Volvían a ser el foco de atención de todos. Mac supo que podría llegar a tener simpatía a aquellos que los miraban si llegaba o se preocupaba por conocerlos, pero nunca por aquel hombre poderoso, hipócrita con la sociedad, con su familia y lo peor, consigo mismo. Era más digno de lástima que de asco, pero la mente de Mac aún estaba lo suficientemente furiosa como para sentir únicamente lo segundo.

Un carraspeo hizo elevar la vista a Mac. Germán llevaba unos segundos allí, quieto, de pie, con la vista fija en ellos y el portafolios nerviosamente cogido en las manos.

– Vámonos -murmuró Mac.

Germán asintió. Dejó el portafolios en la mesa y siguió a su amigo con una última mirada a aquel ser.

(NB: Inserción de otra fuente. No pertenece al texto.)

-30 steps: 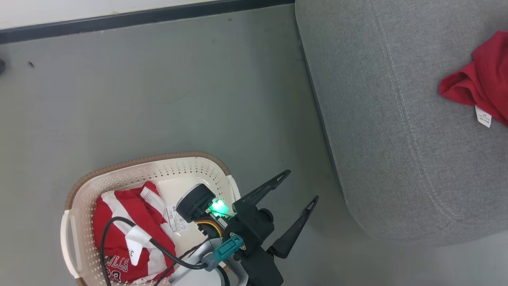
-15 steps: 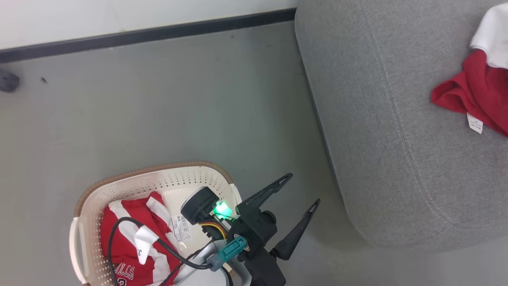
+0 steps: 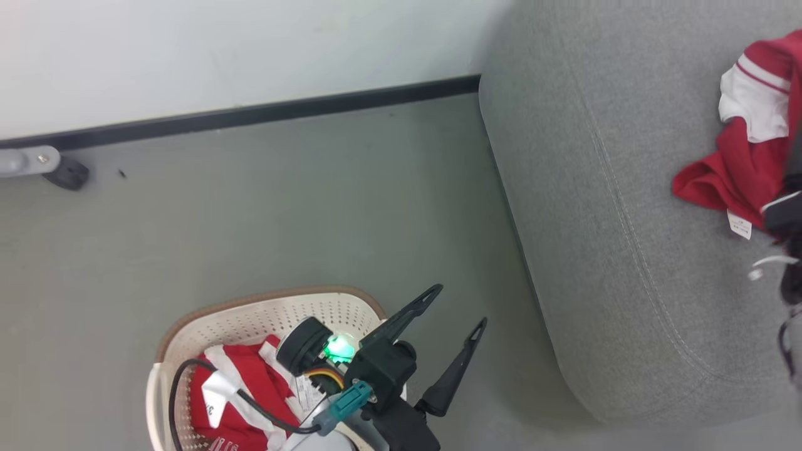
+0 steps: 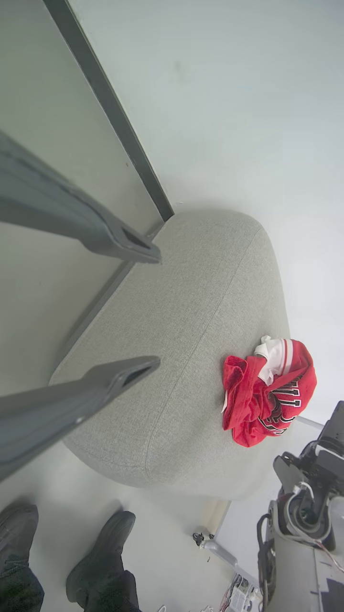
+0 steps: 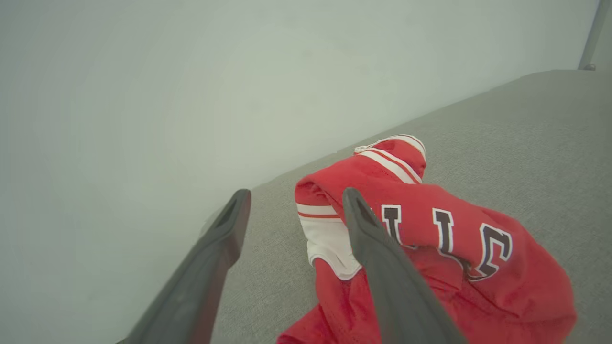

Tan pronto salieron los chicos un hombre de unos cincuenta años se sentó en la mesa acariciándole enternecido la cabeza. Le habló consoladoramente. Eran tan crueles los efebos.

Don Urbano reaccionó como un barreno que está tranquilo y explota de imprevisto.

– ¡Déjame en paz! -aulló escupiendo saliva- ¡Dejadme en paz todas, putas mariconas asquerosas!